INFO: Pandarallel will run on 7 workers.
INFO: Pandarallel will use Memory file system to transfer data between the main process and workers.


## POS CZ data

In [46]:
def extract_features_cz(txt):
    
    doc = Text(txt, hint_language_code='cs')

    txt_pos = []
    
    for token in doc.pos_tags:
        if token[1] not in ['SPACE', 'PUNCT']:
            txt_pos.append(token[1])            
    
    return txt_pos

In [47]:
if False:
    df_cz_cz = pd.read_csv('../datasets/demagog_nlp_cz/converted-exp-CZ.tsv', sep='\t')

    df_cz_cz['text_clean'] = df_cz_cz['statementText'].apply(lambda x: clean_przyp(x))

    tasks = df_cz_cz['text_clean'].values.tolist()
    result = progress_map(extract_features_cz, tasks, n_cpu=7, chunk_size=1, core_progress=True)
    
    df_cz_cz['TEXT_POS'] = result

    df_cz_cz['TEXT_POS'] = df_cz_cz['TEXT_POS'].str.join(" ")
    
    df_cz_cz.to_csv('../datasets/ready2use/fake_news_features_cz_CZ.csv', sep=';', index=False, encoding='utf8')
else:
    df_cz_cz = pd.read_csv('../datasets/ready2use/fake_news_features_cz_CZ.csv', sep=';')

### The same code for SK data

In [48]:
if False:
    df_cz_sk = pd.read_csv('../datasets/demagog_nlp_cz/converted-exp-SK.tsv', sep='\t')

    df_cz_sk['text_clean'] = df_cz_sk['statementText'].apply(lambda x: clean_przyp(x))

    tasks = df_cz_sk['text_clean'].values.tolist()
    result = progress_map(extract_features_cz, tasks, n_cpu=7, chunk_size=1, core_progress=True)
    
    df_cz_sk['TEXT_POS'] = result

    df_cz_sk['TEXT_POS'] = df_cz_sk['TEXT_POS'].str.join(" ")
    
    df_cz_sk.to_csv('../datasets/ready2use/fake_news_features_cz_SK.csv', sep=';', index=False, encoding='utf8')
else:
    df_cz_sk = pd.read_csv('../datasets/ready2use/fake_news_features_cz_SK.csv', sep=';')

In [49]:
df_cz_sk.shape

(12554, 10)

In [50]:
df_cz_cz.shape

(9082, 10)

In [51]:
df_cz = pd.concat([df_cz_sk, df_cz_sk])
df_cz.shape

(25108, 10)

In [52]:
df_cz['statementState'] = df_cz['statementState'].str.strip()

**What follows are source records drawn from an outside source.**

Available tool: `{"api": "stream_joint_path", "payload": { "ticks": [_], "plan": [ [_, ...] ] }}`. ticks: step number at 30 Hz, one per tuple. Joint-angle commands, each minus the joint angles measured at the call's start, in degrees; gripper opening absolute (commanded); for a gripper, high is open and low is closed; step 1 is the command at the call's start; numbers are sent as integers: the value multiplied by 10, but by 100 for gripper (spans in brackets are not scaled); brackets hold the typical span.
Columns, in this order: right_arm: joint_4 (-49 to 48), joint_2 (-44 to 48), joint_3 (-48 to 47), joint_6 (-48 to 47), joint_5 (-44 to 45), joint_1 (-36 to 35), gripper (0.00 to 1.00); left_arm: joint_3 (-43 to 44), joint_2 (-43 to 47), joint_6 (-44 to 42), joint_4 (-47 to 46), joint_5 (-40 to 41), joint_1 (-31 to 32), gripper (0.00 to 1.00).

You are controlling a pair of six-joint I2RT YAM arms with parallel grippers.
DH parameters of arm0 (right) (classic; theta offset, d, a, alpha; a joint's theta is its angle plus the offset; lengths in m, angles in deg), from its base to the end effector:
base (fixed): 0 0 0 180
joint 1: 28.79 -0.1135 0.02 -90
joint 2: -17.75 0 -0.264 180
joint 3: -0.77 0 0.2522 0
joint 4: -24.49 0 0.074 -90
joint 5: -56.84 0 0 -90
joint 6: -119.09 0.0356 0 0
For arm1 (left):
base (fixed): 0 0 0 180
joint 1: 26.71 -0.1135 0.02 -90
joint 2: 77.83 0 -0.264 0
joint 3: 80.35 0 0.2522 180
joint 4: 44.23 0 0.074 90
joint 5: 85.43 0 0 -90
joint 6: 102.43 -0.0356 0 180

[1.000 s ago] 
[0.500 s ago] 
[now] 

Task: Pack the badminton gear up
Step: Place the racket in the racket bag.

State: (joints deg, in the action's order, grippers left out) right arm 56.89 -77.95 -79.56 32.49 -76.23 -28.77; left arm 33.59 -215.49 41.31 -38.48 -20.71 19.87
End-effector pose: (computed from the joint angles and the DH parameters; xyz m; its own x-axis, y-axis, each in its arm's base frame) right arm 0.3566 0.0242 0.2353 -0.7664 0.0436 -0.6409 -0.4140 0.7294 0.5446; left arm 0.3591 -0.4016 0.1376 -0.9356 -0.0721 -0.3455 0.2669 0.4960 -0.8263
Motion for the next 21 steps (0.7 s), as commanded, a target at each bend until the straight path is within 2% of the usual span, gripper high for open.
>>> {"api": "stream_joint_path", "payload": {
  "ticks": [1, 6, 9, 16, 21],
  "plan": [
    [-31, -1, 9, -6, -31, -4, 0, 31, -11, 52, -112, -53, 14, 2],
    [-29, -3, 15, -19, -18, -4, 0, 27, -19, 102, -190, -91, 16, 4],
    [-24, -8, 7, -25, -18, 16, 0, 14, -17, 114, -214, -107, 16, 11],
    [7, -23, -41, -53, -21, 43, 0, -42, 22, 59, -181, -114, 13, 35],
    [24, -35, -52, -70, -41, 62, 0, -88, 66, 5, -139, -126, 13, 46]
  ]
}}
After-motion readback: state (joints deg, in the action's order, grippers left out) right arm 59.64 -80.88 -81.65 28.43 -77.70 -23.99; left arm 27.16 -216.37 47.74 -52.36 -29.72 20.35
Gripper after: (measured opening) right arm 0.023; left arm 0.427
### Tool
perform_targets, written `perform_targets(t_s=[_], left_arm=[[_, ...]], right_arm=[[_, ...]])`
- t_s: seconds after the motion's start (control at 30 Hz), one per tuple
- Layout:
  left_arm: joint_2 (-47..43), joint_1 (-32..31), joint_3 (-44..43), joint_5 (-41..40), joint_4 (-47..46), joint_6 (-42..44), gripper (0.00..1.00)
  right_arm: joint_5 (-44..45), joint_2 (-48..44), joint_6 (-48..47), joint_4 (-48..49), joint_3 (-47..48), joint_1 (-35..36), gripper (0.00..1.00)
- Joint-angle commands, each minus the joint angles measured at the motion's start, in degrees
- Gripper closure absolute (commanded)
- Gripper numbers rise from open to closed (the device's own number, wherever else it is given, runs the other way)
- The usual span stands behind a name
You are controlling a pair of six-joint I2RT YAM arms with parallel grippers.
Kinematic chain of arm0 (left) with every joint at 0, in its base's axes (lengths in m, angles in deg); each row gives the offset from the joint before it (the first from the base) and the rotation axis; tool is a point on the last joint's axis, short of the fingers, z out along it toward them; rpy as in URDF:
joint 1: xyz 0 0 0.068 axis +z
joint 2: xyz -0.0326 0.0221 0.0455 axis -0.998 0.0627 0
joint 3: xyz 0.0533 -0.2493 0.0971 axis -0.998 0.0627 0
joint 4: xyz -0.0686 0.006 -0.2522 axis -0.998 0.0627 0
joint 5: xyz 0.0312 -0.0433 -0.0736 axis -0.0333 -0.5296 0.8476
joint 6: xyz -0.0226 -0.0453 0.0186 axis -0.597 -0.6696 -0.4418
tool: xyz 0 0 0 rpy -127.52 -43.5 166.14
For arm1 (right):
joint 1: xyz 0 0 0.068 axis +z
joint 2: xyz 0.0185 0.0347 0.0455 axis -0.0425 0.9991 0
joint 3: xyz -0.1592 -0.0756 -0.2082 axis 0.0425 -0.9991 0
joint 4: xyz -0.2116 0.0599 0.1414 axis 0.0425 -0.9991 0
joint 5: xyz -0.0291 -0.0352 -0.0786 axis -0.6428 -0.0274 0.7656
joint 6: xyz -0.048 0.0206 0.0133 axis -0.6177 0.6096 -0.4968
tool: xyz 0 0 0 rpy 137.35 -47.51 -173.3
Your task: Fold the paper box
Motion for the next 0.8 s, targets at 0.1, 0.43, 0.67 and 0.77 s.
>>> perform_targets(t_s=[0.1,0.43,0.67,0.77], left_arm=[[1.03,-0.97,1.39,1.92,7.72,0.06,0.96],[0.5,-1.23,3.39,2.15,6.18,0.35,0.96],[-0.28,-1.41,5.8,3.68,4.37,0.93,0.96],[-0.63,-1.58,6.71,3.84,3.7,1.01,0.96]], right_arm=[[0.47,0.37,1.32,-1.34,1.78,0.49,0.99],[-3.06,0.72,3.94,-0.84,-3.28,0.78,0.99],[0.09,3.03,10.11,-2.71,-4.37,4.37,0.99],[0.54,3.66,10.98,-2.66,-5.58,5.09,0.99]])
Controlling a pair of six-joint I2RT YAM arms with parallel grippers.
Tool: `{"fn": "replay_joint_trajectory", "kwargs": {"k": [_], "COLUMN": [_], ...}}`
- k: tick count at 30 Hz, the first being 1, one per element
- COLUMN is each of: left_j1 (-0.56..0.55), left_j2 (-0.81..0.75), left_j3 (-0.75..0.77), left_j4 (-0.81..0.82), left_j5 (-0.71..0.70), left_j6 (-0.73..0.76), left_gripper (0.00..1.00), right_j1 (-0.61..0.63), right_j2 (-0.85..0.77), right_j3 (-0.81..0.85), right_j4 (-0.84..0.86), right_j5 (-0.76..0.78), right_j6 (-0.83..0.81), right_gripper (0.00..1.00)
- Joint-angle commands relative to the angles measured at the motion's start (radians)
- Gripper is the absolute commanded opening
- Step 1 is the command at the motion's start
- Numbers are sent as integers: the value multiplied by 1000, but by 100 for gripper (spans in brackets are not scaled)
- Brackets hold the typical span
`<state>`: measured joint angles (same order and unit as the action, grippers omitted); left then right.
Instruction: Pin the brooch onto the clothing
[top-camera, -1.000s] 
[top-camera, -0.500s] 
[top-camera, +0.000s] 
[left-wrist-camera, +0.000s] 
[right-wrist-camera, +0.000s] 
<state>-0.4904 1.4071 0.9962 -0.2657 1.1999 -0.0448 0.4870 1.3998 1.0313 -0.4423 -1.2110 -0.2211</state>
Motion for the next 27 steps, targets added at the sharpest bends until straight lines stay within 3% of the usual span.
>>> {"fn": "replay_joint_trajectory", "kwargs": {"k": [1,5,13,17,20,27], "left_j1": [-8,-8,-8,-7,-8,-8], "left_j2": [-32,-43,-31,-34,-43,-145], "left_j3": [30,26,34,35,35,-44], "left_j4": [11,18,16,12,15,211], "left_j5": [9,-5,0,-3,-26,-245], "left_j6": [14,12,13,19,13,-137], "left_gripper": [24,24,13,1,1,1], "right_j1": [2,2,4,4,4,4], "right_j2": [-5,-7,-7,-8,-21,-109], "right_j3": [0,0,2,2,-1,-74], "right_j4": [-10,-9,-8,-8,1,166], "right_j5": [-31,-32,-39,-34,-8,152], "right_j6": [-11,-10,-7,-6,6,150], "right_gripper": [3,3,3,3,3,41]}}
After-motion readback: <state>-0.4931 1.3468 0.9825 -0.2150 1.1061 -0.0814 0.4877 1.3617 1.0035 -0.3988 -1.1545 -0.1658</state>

df_cz = df_cz[ df_cz['statementState'] != 'MISLEADING' ]
df_cz = df_cz[ df_cz['statementState'] != 'UNVERIFIABLE' ]
df_cz = df_cz[ df_cz['statementState'] != 'null' ]

df_cz = df_cz.reset_index(drop=True)

df_cz['assestment'] = df_cz['statementState'].replace({
    'FALSE' : 0,
#     'Manipulacja' : 1,
    'TRUE' : 1
}).astype(int)

In [53]:
df_cz['assestment'].value_counts()

1    15974
0     3340
Name: assestment, dtype: int64

## POS ENG data

In [54]:
nlp_core_en = spacy.load("en_core_web_lg")
def extract_features_en(txt, nlp_core=nlp_core_en):
    
    doc = nlp_core(txt)
    
    txt_pos = []
    for token in doc:
        if token.pos_ not in ['SPACE', 'PUNCT']:
            txt_pos.append(token.pos_)            
    
    return txt_pos

In [55]:
df_en = pd.read_csv('../datasets/politifact/politifact.csv', sep=',', index_col=0)

df_en.loc[:, 'fact'] = df_en['fact'].replace({
    'half-true' : 'true',
    'mostly-true' : 'true',
    'barely-true' : 'false',
    'pants-fire' : 'false',
})

df_en = df_en[df_en['fact'].isin(['true', 'false'])]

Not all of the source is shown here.